## Goal of the exercise
Down to the last line, print the data that follows exactly, without its pictures.
[[ Collected data, beginning ]]
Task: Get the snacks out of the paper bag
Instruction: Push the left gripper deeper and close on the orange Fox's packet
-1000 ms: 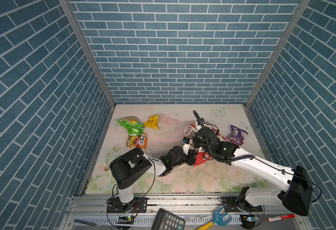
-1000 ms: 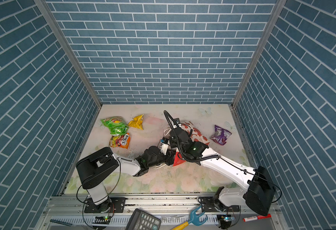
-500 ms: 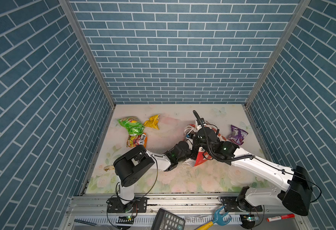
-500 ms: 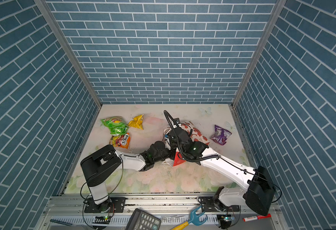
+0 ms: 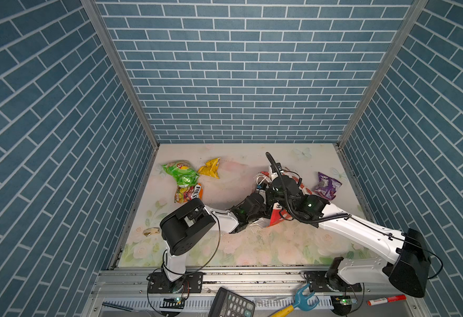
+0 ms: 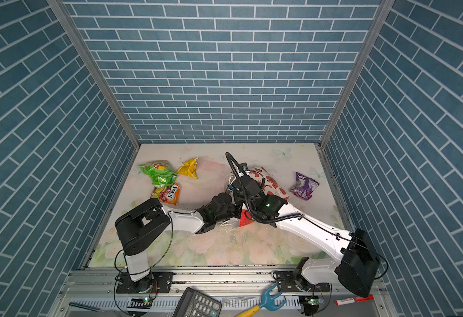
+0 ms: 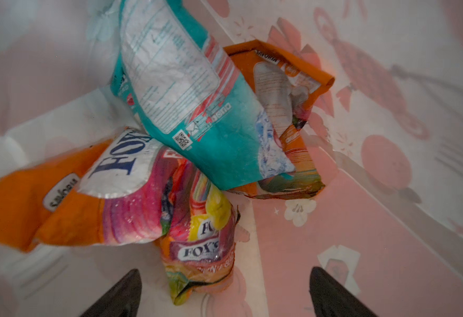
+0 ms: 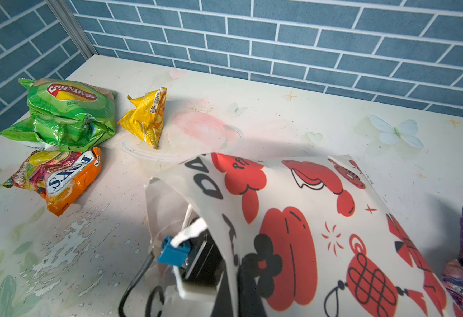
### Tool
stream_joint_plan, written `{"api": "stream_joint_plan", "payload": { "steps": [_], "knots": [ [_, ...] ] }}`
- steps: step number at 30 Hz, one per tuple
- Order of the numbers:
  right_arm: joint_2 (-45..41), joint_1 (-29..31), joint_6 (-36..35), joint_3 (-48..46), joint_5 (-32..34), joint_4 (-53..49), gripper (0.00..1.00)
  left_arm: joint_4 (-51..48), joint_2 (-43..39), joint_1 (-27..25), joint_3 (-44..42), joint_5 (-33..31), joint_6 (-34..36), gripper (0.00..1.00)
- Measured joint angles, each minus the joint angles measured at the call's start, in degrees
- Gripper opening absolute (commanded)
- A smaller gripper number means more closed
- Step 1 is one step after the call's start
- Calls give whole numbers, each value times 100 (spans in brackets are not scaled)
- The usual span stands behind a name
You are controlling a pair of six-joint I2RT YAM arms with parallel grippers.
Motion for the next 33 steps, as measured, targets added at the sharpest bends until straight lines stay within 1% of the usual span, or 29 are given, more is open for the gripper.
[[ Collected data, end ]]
## Response area
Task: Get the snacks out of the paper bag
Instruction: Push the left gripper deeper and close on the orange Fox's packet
-1000 ms: 
-1000 ms: 
-500 ms: 
-500 ms: 
+0 ms: 
+0 ms: 
+0 ms: 
+0 ms: 
### Tool
stream_joint_plan, written `{"api": "stream_joint_plan", "payload": { "steps": [_], "knots": [ [_, ...] ] }}`
- steps: step number at 30 Hz, one per tuple
- Order of the numbers:
  right_arm: joint_2 (-45..41), joint_1 (-29..31), joint_6 (-36..35), joint_3 (-48..46), joint_5 (-32..34), joint_4 (-53..49), gripper (0.00..1.00)
  left_arm: joint_4 (-51..48), joint_2 (-43..39), joint_1 (-27..25), joint_3 (-44..42), joint_5 (-33..31), joint_6 (-34..36), gripper (0.00..1.00)
- Measured joint angles, each minus the joint angles measured at the call's start, in degrees
- Gripper opening absolute (commanded)
- A smaller gripper number means more closed
- Step 1 is one step after the call's start
- Calls give whole numbers, each value times 100 (spans in brackets are not scaled)
- The usual span stands behind a name
You are controlling a pair of six-joint I2RT YAM arms with parallel grippers.
Motion for the next 33 steps, as measured, targets added at the sharpest bends until straight lines stay within 1% of the usual span, or 29 are given, more is open for the gripper.

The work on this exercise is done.